Peace of Mind is the second and final studio album by English pop band Breathe. It was released on 20 August 1990 in the United Kingdom by Siren Records, and on 4 September 1990 by A&M records in the United States.

Two years after the band burst onto the music scene with the hits "Hands to Heaven" and "How Can I Fall?" from their debut album All That Jazz (1987), this album brought the group back to the charts with two more hit singles. Despite their renewed success from the two hit singles, reviews were generally mixed, with some praising lead singer David Glasper's "strong, soulful voice", while others dismissed the album itself as "a bit too seamless and proper to sink in deeply".

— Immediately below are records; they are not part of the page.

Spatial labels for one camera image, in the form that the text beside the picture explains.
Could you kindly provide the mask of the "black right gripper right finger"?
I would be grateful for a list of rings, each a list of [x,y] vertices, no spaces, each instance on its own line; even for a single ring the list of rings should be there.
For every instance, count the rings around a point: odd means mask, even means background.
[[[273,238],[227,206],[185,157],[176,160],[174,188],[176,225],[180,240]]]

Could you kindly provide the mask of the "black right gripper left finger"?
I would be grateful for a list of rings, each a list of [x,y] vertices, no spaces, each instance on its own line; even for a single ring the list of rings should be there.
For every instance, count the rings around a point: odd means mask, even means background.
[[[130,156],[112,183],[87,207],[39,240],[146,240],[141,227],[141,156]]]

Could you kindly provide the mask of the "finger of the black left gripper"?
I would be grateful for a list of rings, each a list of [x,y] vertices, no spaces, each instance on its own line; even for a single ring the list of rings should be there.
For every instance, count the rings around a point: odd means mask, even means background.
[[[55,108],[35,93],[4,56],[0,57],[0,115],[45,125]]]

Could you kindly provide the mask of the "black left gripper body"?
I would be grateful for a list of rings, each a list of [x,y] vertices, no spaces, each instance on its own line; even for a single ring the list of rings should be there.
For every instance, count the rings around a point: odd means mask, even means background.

Peace of Mind peaked at No. 116 on the US Billboard 200, while the singles "Say a Prayer" and "Does She Love That Man?" both reached their highest positions on the US Adult Contemporary chart at Nos. 3 and 17, respectively. "Say Hello" was released as a single in the United Kingdom, where it peaked at No. 87 on the Top 100 singles chart.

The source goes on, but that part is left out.